This is the so-called olfactory vector hypothesis. The anatomy of the nose is well suited for the transfer of things directly into the brain, since the olfactory nerves that stick out into the nose project directly into the brain, bypassing the blood-brain barrier. That was actually a major infection route for the polio virus; in fact, public health officials started cauterizing the nasal passages of schoolchildren by spraying caustic chemicals up their noses in an effort to prevent the disease.

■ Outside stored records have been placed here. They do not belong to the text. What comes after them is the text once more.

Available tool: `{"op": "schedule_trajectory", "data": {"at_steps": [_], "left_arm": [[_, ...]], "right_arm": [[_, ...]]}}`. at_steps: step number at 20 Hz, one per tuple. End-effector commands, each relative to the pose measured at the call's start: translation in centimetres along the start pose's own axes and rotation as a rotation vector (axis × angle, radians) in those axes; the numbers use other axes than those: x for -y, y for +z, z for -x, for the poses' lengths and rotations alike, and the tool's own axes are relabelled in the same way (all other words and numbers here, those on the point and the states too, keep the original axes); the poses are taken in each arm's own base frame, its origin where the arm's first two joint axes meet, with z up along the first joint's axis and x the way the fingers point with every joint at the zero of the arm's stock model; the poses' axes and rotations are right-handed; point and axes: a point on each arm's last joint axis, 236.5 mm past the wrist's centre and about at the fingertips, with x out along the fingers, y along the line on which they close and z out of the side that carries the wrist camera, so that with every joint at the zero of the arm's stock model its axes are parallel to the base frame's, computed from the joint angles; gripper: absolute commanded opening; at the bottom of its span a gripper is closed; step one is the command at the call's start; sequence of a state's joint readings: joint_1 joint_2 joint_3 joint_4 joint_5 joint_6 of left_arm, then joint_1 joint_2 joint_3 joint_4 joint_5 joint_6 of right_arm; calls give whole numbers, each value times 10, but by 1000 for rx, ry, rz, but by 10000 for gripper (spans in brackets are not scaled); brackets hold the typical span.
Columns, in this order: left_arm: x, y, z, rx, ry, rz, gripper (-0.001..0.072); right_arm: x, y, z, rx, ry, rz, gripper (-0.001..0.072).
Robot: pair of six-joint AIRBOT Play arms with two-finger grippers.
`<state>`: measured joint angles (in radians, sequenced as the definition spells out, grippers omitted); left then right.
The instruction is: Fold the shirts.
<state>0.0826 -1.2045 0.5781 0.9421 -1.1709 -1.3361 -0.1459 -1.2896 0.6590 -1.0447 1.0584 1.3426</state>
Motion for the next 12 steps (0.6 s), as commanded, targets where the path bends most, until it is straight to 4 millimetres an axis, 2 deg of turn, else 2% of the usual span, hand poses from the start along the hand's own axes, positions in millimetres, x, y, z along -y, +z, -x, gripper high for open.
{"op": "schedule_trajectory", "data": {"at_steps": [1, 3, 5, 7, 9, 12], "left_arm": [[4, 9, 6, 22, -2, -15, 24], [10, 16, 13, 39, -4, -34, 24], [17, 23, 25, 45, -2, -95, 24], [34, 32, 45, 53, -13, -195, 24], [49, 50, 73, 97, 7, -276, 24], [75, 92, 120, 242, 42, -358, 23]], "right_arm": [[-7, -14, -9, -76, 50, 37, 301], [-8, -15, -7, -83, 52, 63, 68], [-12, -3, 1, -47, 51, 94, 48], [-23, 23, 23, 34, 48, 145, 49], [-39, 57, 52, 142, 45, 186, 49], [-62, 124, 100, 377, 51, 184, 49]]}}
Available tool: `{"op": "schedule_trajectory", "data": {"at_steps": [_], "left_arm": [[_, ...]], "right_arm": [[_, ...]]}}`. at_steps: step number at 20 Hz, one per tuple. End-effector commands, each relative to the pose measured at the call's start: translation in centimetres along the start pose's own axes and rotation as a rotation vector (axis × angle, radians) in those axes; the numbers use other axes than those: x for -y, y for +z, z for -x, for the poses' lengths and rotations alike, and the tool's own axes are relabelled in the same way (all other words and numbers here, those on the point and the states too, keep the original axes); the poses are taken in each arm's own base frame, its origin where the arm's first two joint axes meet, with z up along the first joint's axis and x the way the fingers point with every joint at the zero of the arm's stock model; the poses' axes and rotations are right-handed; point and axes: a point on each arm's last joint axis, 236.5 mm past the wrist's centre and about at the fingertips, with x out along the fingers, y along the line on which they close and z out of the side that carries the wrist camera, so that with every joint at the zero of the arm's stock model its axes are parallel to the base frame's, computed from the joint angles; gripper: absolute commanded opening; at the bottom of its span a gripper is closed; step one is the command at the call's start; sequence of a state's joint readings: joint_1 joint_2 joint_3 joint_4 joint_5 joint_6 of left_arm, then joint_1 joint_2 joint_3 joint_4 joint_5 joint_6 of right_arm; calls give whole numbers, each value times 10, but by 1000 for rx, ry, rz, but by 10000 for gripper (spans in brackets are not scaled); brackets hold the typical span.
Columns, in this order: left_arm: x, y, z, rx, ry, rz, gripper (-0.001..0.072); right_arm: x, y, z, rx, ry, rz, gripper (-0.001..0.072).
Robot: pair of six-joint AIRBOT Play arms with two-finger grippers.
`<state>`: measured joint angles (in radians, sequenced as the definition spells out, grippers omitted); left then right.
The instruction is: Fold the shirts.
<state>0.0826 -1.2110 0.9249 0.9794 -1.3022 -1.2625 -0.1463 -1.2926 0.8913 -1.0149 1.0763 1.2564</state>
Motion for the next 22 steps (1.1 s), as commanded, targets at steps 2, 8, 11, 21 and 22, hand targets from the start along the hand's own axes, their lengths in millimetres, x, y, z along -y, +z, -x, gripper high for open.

So the concern is if maybe people breathed in some aluminum dust or something, it could be transported into the brain through these nerves at a rate of like 2mm an hour, which is practically two inches a day. Doubt has been cast on this theory by a case report of a woman born with a birth defect in which she had no smell nerves, yet still developed Alzheimer’s-like pathology, and so to date all the supporting evidence is really just circumstantial. It is clear, though, that changes in the sense of smell are among the first clinical signs of Alzheimer’s, occurring during the “preclinical phase” before there’s any noticeable cognitive decline. So maybe we could use these changes to predict or diagnose the disease.

For years. researchers have been trying to find markers of brain illness hidden in people’s ability to smell, using all sorts of fancy gadgets.

Functional MRI scans can detect differences in brain activation in response to an odor, in this case lavender. This is what you see in a normal brain; this is what you see in an Alzheimer’s brain, unequivocally demonstrating that you can pick up changes in smell function due to Alzheimer’s–but do we really need a million-dollar machine?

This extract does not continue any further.